Wonho debuted in Monsta X, a hip-hop boy group, upon the release of their first extended play Trespass, on May 14, 2015. Wonho was a vocalist in the group and beginning in 2017 regularly participated in writing, composing and arranging songs for the group.

Since 2018, Wonho has featured in several photoshoots for magazines, as well as partnering with some brands and promoting campaigns by various fashion magazines. He has appeared alongside his groupmates on several occasions, including Nylon, alongside Shownu in January 2018 and GQ in August, in both Ceci Korea in June 2018 and MAPS, with Minhyuk in December, lastly, Grazia, with Hyungwon in March 2019. He also participated in the collaboration project, with Elle and Tom Ford, alongside Shownu, in promotion of Tom Ford's latest perfume line in August 2019. He also made solo appearances, such as a feature in Dazed in November 2019.

Wonho has been recognized as the Korean celebrity who focuses on fitness and physical training, while in several interviews surrounding his photoshoots, he has talked about healthy habits, and emphasized the importance of exercising. In October 2018, he partnered with Under Armour, as part of the collaboration with Dazed, to promote an active and healthy lifestyle. He again promoted healthy lifestyle, as part of a photoshoot for Elles "Body Challenge" campaign, in May 2019.

On October 31, Starship Entertainment announced Wonho's departure from Monsta X following allegations of him not paying back money he owed to a friend, after rumors about the illegal use of marijuana when he was younger surfaced on social media.

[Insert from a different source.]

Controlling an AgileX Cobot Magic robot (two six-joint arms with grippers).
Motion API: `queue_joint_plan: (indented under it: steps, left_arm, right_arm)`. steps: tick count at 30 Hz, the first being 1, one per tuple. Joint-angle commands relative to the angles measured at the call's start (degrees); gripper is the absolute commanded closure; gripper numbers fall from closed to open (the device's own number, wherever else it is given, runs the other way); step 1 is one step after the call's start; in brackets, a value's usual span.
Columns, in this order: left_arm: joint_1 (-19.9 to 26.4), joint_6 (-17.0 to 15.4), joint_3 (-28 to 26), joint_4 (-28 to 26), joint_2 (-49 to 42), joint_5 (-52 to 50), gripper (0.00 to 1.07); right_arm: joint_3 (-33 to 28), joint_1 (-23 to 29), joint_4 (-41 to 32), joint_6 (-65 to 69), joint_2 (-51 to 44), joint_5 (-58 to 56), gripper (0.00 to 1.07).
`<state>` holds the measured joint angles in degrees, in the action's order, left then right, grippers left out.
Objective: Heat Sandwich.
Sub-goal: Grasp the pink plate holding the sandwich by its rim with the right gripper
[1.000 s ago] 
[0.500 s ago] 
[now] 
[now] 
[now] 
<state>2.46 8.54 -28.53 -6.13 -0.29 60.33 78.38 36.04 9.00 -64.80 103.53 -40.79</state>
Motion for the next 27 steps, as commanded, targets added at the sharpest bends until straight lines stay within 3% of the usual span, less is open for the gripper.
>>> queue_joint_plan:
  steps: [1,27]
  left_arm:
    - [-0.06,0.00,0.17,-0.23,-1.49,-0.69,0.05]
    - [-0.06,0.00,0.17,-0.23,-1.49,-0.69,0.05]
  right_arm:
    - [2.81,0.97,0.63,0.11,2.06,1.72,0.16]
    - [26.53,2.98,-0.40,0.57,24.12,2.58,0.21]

=== 2020: Solo debut with Love Synonym Pt.1: Right for Me and first solo concert ===
On March 14, Starship Entertainment released an official statement announcing that the investigation made by the Seoul Metropolitan Police Agency's narcotics investigation team had been concluded; Wonho had been cleared of all allegations and the rumors were false.

Wonho signed with Highline Entertainment, a subsidiary of Starship Entertainment, as a solo artist on April 10. The agency announced that he would be promoting as a solo artist and producer going forward. On May 6, Maverick revealed through a Twitter post that they had signed a management agreement with Wonho for his international activities.

On August 9, Wonho announced the release of his first solo EP Love Synonym Pt.1: Right for Me. On August 14, he then released the pre-release English-language single "Losing You", along with its music video. "Losing You" gained praise for showing Wonho's all-around musicality, including his vocals, participation in the songwriting, composing, and producing of the song. The album was released on September 4 with the title track "Open Mind", accompanied by a music video. Wonho had his debut showcase the same day, hosted through V Live.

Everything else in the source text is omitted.